Cengiz Aytmatov'dan dört kısa ve güzel hikaye. Aslında bu kitabın espirisi, daha önce Türkçeye çevrilmemiş olan Baydamtal Irmağı'nda hikayesinin ilk kez okurla buluşması, bunun için öncelikle çevirmenler Fatma&Serdar Arıkan çiftine teşekkür ediyorum. Aytmatov'un başeserlerinin hepsini okumama rağmen kısa hikayelerini okumadığım için, bu kitaptaki diğer hikayeler de benim için yeniydi. Sonuçta okunmamış kitap yenidir. Yıldırım Sesli Manasçı hikayesi saldırıya uğrayan Kırgızların ve başkarakterimizin var olmaya çalışma hikayesi Kızıl Elma hikayesi en çok hoşuma giden hikayeydi eşinden ayrılacak bir adamın çocuğu ve bir kızıl elma sayesinde geçmişini hatırlaması ve sorgulamasını anlatan güzel bir hikayeydi Beyaz Yağmur hikayesi kendi ayakları üzerinde durmak isteyen ve bir çocukla tanışıp aşık olan bir kızla annesinin çatışmasını anlatıyor Baydamtal Irmağı'nda hikayesi ise işine kendini çok kaptırıp çevresindeki insanlarla arası bozulan, bazı nedenlerle çalıştığı yeri terk eden ve yolu bir grup insanla -ki bu gruptaki biri Asya- karşılaşan bir adamın içsel mücadelesi ve düşünce ve ruh dünyasının anlatıldığı güzel bir hikaye (Salih)
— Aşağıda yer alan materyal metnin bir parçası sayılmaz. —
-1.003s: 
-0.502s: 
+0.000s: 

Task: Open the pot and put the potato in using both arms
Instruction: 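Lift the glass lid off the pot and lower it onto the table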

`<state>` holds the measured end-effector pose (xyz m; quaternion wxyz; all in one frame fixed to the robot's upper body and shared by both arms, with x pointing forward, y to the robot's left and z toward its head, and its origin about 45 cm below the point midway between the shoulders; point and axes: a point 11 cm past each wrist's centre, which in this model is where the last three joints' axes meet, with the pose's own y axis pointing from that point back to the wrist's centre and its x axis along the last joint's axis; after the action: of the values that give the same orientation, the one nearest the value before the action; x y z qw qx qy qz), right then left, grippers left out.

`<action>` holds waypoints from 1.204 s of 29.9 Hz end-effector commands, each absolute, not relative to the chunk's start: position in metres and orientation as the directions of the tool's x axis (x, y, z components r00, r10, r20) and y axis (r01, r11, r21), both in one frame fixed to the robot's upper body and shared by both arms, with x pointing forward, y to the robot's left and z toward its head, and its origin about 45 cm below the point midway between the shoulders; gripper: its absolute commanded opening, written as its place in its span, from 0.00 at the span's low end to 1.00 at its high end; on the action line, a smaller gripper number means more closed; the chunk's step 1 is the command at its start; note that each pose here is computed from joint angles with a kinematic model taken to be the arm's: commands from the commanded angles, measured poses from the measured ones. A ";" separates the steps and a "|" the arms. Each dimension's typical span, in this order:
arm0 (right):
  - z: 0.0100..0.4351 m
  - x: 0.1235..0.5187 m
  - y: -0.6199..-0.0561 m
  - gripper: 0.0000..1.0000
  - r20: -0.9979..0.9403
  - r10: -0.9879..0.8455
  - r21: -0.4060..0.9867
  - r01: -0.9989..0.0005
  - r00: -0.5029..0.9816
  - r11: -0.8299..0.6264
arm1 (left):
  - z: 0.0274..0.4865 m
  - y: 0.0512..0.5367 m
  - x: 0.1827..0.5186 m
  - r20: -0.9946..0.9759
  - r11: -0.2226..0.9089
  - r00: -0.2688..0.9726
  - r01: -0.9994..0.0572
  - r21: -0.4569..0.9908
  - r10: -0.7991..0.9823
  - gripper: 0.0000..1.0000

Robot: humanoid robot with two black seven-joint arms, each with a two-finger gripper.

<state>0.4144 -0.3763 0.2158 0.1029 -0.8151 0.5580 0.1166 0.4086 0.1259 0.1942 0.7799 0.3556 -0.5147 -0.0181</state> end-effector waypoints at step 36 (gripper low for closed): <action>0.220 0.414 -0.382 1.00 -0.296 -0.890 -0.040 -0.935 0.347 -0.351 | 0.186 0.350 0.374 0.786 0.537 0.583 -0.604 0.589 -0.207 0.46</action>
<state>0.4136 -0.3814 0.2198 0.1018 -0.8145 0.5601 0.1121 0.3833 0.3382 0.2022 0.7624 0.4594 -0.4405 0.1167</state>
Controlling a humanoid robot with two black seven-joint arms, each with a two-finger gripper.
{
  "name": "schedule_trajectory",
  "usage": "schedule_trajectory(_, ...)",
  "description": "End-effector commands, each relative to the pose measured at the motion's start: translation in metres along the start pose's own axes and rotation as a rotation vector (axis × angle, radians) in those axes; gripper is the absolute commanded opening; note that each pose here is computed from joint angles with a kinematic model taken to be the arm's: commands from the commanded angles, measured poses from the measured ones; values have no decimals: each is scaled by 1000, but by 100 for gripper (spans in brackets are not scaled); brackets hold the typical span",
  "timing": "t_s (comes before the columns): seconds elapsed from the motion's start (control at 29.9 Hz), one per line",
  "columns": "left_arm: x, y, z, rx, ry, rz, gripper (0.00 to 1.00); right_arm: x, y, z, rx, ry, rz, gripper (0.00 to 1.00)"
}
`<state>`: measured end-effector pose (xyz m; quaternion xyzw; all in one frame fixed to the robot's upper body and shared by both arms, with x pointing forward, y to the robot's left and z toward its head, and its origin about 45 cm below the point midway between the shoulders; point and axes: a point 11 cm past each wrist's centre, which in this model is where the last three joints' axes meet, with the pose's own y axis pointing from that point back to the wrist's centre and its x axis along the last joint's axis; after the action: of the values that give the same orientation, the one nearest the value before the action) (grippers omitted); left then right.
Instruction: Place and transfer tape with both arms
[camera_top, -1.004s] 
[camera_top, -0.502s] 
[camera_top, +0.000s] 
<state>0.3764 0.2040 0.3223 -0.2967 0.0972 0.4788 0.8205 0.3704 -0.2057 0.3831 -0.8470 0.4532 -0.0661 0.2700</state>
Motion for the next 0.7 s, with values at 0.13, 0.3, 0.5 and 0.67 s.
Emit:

Kitabın Yazarı Cengiz Aytmatov Kimdir?

Cengiz Aytmatov, (Kırgızca: Чыңгыз Айтматов (Çıňğız Aytmatov), Rusça: Чингиз Торекулович Айтматов) (d. 12 Aralık 1928, Kırgızistan - ö. 10 Haziran 2008, Almanya).

Ünlü Kırgız Türkü edebiyatçı, gazeteci, çevirmen ve siyasetçi. 12 Aralık 1928 tarihinde Kuzeybatı Kırgızistan'daki Talas eyaletinin Şeker köyünde doğdu. Babası Torekul Aytmatov, Sovyet Kırgızistanı'nda seçkin devlet adamı idi, ancak 1937'de tutuklandı ve 1938'de kurşuna dizildi. Tatar kızı olan annesi Nagima Hamziyevna Abdulvaliyeva tiyatro aktrisiydi. Adı, Cengiz Han'dan esinlenerek konulmuştur.

Gençliği sıkıntılı bir döneme denk gelmişti. O dönemde zaten yeni yerleşmeye başlayan siyasî sistemle, bir de savaşla mücadele etmek zorundaydı. Çok genç yaşta çalışmaya başladı; çünkü II. Dünya Savaşının SSCB üzerindeki etkileri gençleri de etkiliyordu, yetişkinler savaşta olduklarından, gençlere büyük iş düşüyordu. On dört yaşında köyündeki sekreterliğe girdi. Burada tarım makinelerinin sayımı, vergi tahsildarlığı gibi işlerde çalıştı. Köyünden, Kazakistan'a giderek Cambul Veterinerlik Teknik Okulu'nda okudu. Daha sonra şimdiki Kırgızistan'ın başkenti olan Bişkek'e giderek burada Frunze Tarım Enstitüsü'nde öğrenimine devam etti. Ardından Maksim Gorki Edebiyat Enstitüsü'ne geçti ve 1956 ile 1958 yılları arasında Moskova'da okudu. Yazmaya bu yıllarda Pravda gazetesinde başladı. Yazdığı eserleriyle üne kavuştu ve 1957 yılında Sovyet Yazarlar Birliği'ne üye kabul edildi. 1963'te Lenin Ödülü'nü aldı. Eserleri yüz elliyi aşkın dile tercüme edildi. 1990-1994 yıllarında Sovyetler Birliği'ni ve Rusya Federasyonu'nu, sonra ise 2008 yılına kadar Kırgızistan Cumhuriyeti'ni büyükelçi olarak temsil etti.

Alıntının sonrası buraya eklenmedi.